To enable auto-acceleration, you need to use Microsoft PowerShell.

  1. Download the latest SharePoint Online Management Shell.

  2. Connect to SharePoint Online as a global admin or SharePoint admin in Office 365. To learn how, see Getting started with SharePoint Online Management Shell.

  3. Run the following command to enable auto-acceleration on sites that are not shared externally:

Set-SPOTenant -SignInAccelerationDomain "contoso.com"
  1. If you have configured your IdP to support guests, you can enable auto-acceleration on sites that have external sharing enabled by running:
Set-SPOTenant -EnableGuestSignInAcceleration $true

Note

You must run SignInAccelerationDomain before running this command.

For more information, see Set-SPOTenant.

Frequently asked questions about auto-acceleration

Q: What can I do to make the experience as smooth as possible for my users?

A: You can do two things. First, ensure that your internal and external sites are clearly separated. Second, encourage users to access internal sites first as part of their daily workflow. Perhaps consider creating an internal-only site that serves as a welcome page.
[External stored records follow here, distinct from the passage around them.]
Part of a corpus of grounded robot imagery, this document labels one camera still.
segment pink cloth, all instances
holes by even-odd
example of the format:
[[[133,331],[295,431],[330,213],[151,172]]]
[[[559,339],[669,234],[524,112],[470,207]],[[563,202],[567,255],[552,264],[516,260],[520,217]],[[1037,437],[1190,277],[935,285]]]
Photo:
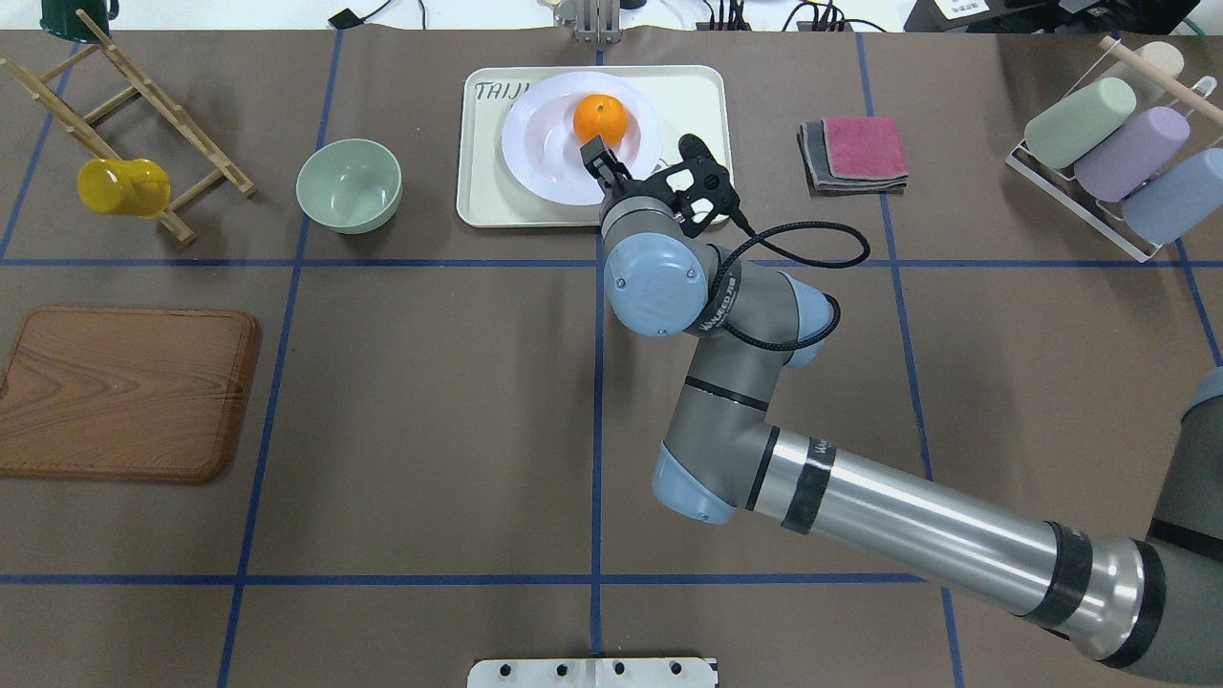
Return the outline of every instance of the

You can also modify your Group Policy so that users will be directed to an internal home page whenever they open their browser. After the user has signed in to one site (by using either method), they will not be prompted to sign to other sites.

Q: What do I need to do to take advantage of auto acceleration on externally shared sites?

A: Guests can potentially authenticate in one of three places: Azure Active Directory (if their organization is a "cloud" organization or they use a Microsoft account), the IdP of the user's organization, or your IdP (if you use an on-premises extranet solution). If you want to enable auto-acceleration for externally shared sites, your IdP needs to be capable of supporting these use cases (or at least the ones that you want your guests to use). To support guests in Azure AD, Microsoft account, or other IdPs, your IdP will need to be capable of returning the user to the Azure AD signin screen for authentication.